Understanding Your Solar Analysis Results
SolarScope returns several solar irradiance metrics that quantify the solar resource at your location. Understanding these metrics is essential for interpreting analysis results and making informed decisions about solar system sizing, orientation, and expected performance.
This guide explains each metric in plain language, with typical values for reference and guidance on what good versus poor solar resources look like.
Global Horizontal Irradiance (GHI)
GHI is the total solar radiation received on a horizontal surface. It combines two components: Direct Normal Irradiance (DNI) and Diffuse Horizontal Irradiance (DHI). GHI is the primary metric used for evaluating locations for flat or low-tilt solar installations.
Typical GHI values:
- Excellent resource (US Southwest): 5.5–7.0 kWh/m²/day
- Good resource (US Southeast/Mountain West): 4.5–5.5 kWh/m²/day
- Moderate resource (US Midwest/Northeast): 3.5–4.5 kWh/m²/day
- Lower resource (Pacific Northwest, Alaska): 2.5–3.5 kWh/m²/day
Direct Normal Irradiance (DNI)
DNI measures direct sunlight received on a surface perpendicular to the sun's rays. It's the most relevant metric for concentrating solar power (CSP) systems and tracking systems. High DNI indicates a clear-sky environment with minimal diffuse scattering.
Locations with high DNI are ideal for single-axis or dual-axis solar trackers, which follow the sun's path to maximize direct beam capture. The US Southwest (Arizona, Nevada, New Mexico) has some of the world's highest DNI.
Diffuse Horizontal Irradiance (DHI)
DHI is the portion of solar radiation that has been scattered by the atmosphere and arrives from all directions. It's the dominant component on overcast days. Coastal and humid locations tend to have higher DHI ratios because water vapor and clouds scatter more sunlight.
Fixed-tilt panels still capture DHI effectively, making solar viable in cloudy climates. Seattle, WA, for example, generates more solar energy than Germany, which has a thriving solar industry.
Peak Sun Hours
Peak sun hours (PSH) is a normalized measure of daily solar irradiance, expressed as the equivalent number of hours of full standard solar irradiance (1,000 W/m²).
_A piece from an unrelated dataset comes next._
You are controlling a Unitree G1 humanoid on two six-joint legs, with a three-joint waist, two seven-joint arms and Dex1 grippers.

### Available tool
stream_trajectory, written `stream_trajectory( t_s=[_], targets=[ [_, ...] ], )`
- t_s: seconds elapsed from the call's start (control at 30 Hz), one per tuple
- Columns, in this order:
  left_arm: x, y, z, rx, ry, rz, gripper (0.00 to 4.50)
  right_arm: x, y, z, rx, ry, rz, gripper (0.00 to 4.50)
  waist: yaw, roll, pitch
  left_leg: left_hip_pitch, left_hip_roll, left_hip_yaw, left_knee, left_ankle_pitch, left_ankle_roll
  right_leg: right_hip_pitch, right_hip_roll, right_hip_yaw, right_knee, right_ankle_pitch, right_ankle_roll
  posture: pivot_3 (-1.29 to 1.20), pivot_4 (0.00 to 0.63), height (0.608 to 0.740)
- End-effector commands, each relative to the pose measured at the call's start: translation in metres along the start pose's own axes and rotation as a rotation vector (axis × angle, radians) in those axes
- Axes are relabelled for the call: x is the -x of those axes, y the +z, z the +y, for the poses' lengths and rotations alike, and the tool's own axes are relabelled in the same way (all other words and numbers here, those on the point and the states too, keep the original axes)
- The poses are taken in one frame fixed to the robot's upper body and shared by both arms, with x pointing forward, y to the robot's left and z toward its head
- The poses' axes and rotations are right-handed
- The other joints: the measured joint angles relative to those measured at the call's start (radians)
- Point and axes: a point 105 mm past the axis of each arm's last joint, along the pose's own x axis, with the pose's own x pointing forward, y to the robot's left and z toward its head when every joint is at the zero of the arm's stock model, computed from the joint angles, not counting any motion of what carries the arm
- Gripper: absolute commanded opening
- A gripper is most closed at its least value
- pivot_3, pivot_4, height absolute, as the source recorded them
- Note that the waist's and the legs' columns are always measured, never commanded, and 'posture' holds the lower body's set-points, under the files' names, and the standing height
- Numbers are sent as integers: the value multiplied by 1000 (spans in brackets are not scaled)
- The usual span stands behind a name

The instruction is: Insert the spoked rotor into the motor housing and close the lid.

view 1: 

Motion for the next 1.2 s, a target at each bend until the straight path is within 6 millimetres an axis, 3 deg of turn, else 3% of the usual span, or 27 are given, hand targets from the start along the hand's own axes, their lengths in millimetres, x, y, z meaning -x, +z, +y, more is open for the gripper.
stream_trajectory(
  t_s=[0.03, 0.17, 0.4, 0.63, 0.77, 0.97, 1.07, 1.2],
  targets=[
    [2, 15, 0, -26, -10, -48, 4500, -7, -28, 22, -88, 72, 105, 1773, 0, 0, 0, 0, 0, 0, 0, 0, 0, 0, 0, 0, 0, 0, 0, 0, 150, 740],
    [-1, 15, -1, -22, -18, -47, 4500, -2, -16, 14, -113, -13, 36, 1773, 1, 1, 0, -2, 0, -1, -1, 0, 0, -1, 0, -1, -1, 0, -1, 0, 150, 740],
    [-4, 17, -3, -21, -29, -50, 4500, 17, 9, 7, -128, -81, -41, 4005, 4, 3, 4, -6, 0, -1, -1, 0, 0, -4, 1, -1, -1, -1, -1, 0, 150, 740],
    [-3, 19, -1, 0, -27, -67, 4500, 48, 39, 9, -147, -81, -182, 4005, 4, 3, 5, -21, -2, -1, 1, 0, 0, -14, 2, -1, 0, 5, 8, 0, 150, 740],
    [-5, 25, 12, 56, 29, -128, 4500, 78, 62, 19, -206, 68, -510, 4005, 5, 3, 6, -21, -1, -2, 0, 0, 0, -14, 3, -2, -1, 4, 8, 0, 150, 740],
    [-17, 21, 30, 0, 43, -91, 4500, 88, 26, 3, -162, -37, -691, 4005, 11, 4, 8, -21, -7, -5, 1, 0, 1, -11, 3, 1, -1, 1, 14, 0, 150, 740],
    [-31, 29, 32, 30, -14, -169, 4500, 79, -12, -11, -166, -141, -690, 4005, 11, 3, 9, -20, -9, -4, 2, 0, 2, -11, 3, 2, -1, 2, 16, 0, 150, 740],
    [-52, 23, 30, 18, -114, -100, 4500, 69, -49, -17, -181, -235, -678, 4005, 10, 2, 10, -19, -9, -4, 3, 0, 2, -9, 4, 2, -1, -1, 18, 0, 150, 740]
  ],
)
For example, 5 PSH means the location receives the equivalent of 5 hours of full sun per day on average.
How to use PSH for system sizing:
Estimated daily production (kWh) = System size (kW) × PSH × System efficiency (%)
A 10 kW system with 5.5 PSH and 80% overall efficiency would produce approximately:
10 × 5.5 × 0.80 = 44 kWh/day
Capacity Factor
Capacity factor (CF) is the ratio of actual energy output to the maximum possible output if the system ran at full rated power 24/7. It's expressed as a percentage.
For solar PV systems, capacity factors typically range from 10–25%. Lower latitudes with high solar resources achieve higher capacity factors. Fixed-tilt systems have lower capacity factors than tracking systems.
Temperature Effects
Solar panels lose efficiency as temperatures rise. The temperature coefficient of power (Pmax) for typical monocrystalline panels is approximately -0.35% to -0.45% per degree Celsius above 25°C (STC). Hot climates with high irradiance often see reduced summer performance despite more sunlight.
SolarScope accounts for temperature corrections using NASA POWER surface temperature data, providing realistic production estimates that reflect actual operating conditions at your site.